Türk film sanayiinin, Hollywood klasiklerini uyarlayıp, neredeyse civardaki bir kebapçıda yenen öğle yemeği bedeli kadar bir bütçeyle tekrar filme almak gibi garip bir geleneği var.

Bu siteyi takip eden okurlar, bir Metro Goldwyn Mayer klasiğinin İstanbul gökkuşağının altından geçirilip son derece sürrealist bir hale sokulduğu Türk usulü Oz Cadısı filmini ve ayrıca Uzay Yolu, Tarzan, Superman ve hatta E.T.nin Türkiye'de yapılmış uyarlamaları olduğunu hatırlayacaklardır

Hazırlanın, çünkü Dünyayı Kurtaran Adam filmini izleyebilmenin tek yolu, filmin hikayesini kendine has o delice labirentlerde takip etmekten geçiyor.

Gene de bu bilgiler, Türk usulü bir Star Wars denemesi olan ve adamın ağzını hayretten açık bırakacak bir delilik örneği 'Dünyayı Kurtaran Adam' filminin yanında hiç kalır.

Aslında bu film George Lucas'ın şaheser filminin sahne sahne kopyalanmış bir taklidi değil ama 1977 orijinal Star Wars'ın özel efektlerini utanmazca araklayıp, sulanmış bir beyinden çıkan ateşli bir kabusun arka planında öyle bir kullanmış ki, başka hiçbir sebeple olmasa bile sadece, kafayı yemiş bir takım film yapımcılarının hayal gücünün nerelere varabileceği hakkında bir fikir vermesi için bile görülmesi gerek.

Uzun zaman önce, çok çok uzaklarda Türkçe konuşulan bir galakside, Kainat, şeytani bir dörtlünün tehdidi altındadır: Mardi Gras kostümleri giyen iki çalı saçlı adam, Kleopatra gibi giyinmiş bir yosma ve kafasında ambulans ışığı taşıyan mavi bir robot.

(Bunları ben uydurmuyorum.

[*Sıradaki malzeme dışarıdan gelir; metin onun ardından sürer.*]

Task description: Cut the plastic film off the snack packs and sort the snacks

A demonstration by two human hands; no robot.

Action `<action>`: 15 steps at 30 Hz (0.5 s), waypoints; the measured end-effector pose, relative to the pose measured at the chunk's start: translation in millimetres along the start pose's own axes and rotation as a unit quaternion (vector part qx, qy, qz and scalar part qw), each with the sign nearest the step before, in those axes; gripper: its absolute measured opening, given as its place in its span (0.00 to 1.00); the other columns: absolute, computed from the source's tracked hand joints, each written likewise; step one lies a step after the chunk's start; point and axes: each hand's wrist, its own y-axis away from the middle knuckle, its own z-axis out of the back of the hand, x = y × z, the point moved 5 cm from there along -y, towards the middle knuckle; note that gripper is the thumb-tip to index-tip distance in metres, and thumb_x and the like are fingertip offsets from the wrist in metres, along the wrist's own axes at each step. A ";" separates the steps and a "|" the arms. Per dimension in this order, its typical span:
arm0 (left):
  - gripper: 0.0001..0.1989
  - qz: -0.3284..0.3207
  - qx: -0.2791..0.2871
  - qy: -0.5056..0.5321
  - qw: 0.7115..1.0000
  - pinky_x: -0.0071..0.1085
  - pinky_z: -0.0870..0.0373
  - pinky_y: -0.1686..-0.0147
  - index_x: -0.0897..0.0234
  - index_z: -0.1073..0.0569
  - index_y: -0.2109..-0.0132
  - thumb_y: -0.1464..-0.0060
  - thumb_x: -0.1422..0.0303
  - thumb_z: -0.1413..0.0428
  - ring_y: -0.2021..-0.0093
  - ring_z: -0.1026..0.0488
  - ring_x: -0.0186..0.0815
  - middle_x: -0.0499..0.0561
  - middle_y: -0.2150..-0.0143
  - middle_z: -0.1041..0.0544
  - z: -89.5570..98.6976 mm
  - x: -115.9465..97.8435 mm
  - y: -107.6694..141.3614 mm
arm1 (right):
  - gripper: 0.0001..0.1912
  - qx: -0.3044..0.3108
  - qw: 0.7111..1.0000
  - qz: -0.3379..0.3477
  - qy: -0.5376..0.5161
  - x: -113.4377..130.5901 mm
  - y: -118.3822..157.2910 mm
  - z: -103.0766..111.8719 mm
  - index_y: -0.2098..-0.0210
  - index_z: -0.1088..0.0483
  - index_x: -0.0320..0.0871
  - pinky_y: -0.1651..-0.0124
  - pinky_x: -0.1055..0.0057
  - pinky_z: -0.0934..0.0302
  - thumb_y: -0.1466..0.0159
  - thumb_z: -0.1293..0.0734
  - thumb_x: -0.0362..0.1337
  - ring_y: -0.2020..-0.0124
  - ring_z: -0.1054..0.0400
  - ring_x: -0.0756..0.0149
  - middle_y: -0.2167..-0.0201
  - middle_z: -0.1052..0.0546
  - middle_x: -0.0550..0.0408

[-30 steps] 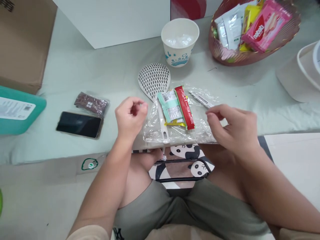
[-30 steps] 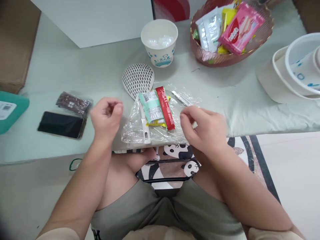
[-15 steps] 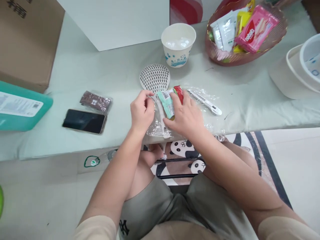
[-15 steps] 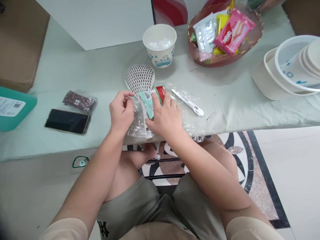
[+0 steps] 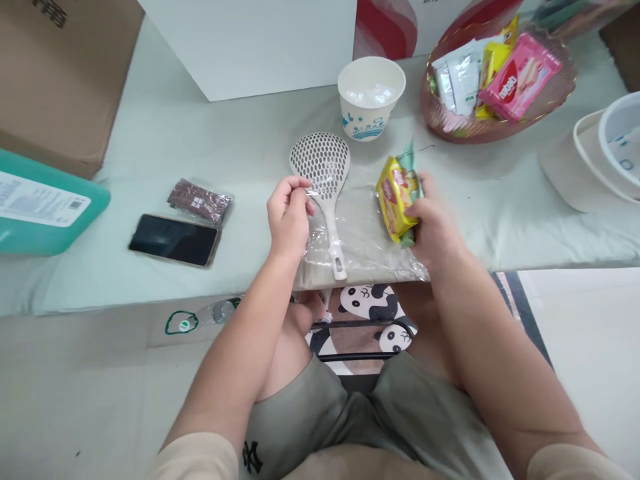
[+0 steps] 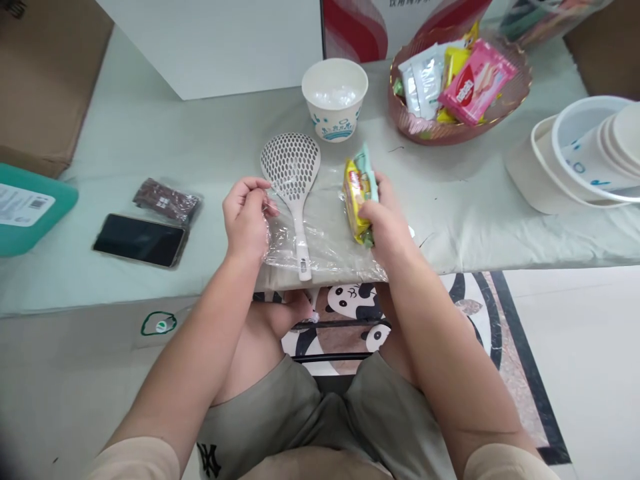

Böyle şeyleri ben nasıl uydurabilirim ki?)

Bunların uzay filosu, bir grup kahraman isyancının uçan daireleriyle savaşmaya gider ve birkaç dakika için ekran Star Wars'tan yürütülmüş uzay savaşı sahneleriyle dolar. Burada Luke Skywalker yoktur ama isyancı saldırıya liderlik eden iki tane ortayaşlı uzay savaşçımız vardır. (Cüneyt Arkın ve Aytekin Akkaya)

Maalesef bir uzay gemisi canlandıracak bir film bütçesi yoktur, o yüzden kahramanlarımız çok yakın çekimden alınırken arkaya Star Wars sahneleri yansıtılmaktadır.

Dünyayı Kurtaran Adam film eleştirisi denen kavramı geçersiz kılıyor.

Alçak bir lazer ışını uzay savaşçılarının gemisini vurur ve kahramanlarımız göklerden düşüp ıssız bir gezegene çakılır. Veya en azından öyleymiş gibi yapılır. Çünkü bu sahneyi canlandıracak para yoktur ve yönetmen Çetin İnanç elini çabuk tutup kahramanlarımızı burunları bile kanamadan bir kum tepesinin üstüne konduruvermiş, adamlarımız da araçlarının nasıl düştüğü hakkında konuşmaya başlamışlardır.

Gerçi çorak bir arazide mahsur kalmışlardır ama uzak ufukta Sfenks ve piramitli filmlerden alınma bolca görüntüler seçeriz. Kahramanlarımız da o yöne gidip Kahire Film Forumunda Ömer Şerif'in eski filmleri hala oynuyor mu diye gidip bakmak yerine, aksi istikamete doğru yola koyulurlar.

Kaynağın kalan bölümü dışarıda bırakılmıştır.